Clinical outcomes and reporting quality of large language model interventions in practice: a systematic evidence map
摘要
Large language models (LLMs) are being deployed in clinical settings despite an underdeveloped evidence base regarding their real-world effectiveness. This study employed systematic evidence mapping to characterize outcome measures used in published studies and registered clinical trials (Jan 2022–Jun 2025) evaluating LLM performance. Analysis of 55 included studies revealed a predominance of human-AI collaborative designs (65.5%) for decision support and symptom management. LLM-only interventions focused on functional performance and operational or process impact outcomes (e.g., accuracy and time saving), whereas LLM-assisted interventions showed positive clinical effects, particularly in psychological health endpoints.
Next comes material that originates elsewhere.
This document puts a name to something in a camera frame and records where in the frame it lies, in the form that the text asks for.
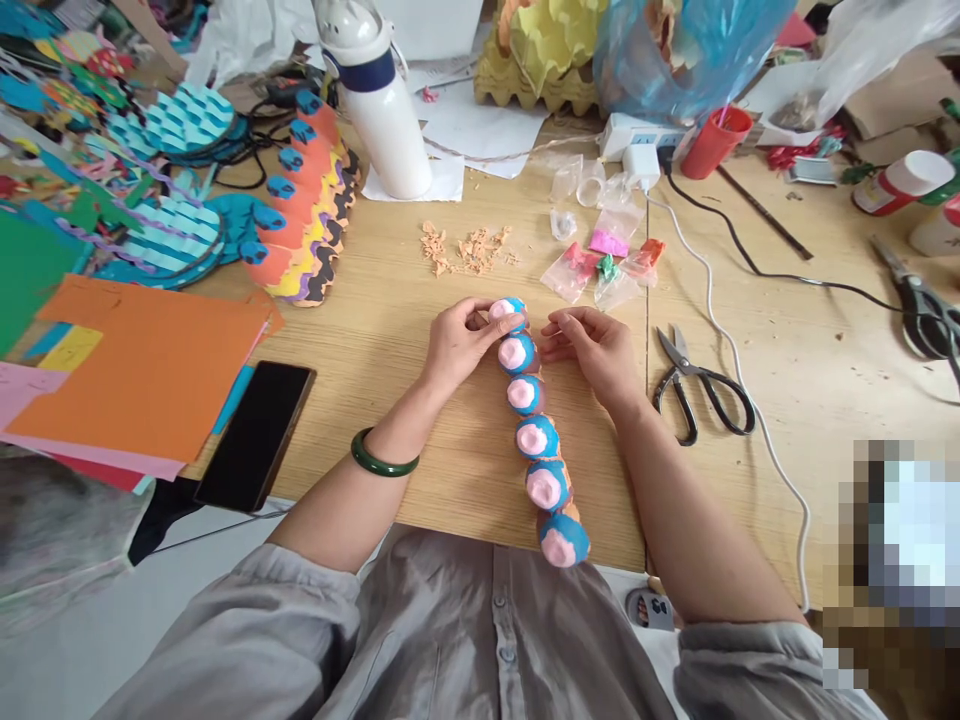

Critical evidence gaps persist: diagnostic accuracy in randomized trials was notably lower and more variable (range 0.65–0.88) compared to non-randomized studies (typically ≥ 0.80); clinical efficiency impacts were inconsistent, and reporting quality was suboptimal (78.8% mean CONSORT-AI adherence), with critical omissions in handling data quality and performance errors. These findings indicate a heterogeneous and insufficient evidence landscape, necessitating standardized core outcome sets, mandatory use of specialized reporting guidelines, and robust clinical trials to ensure the safe integration of LLMs.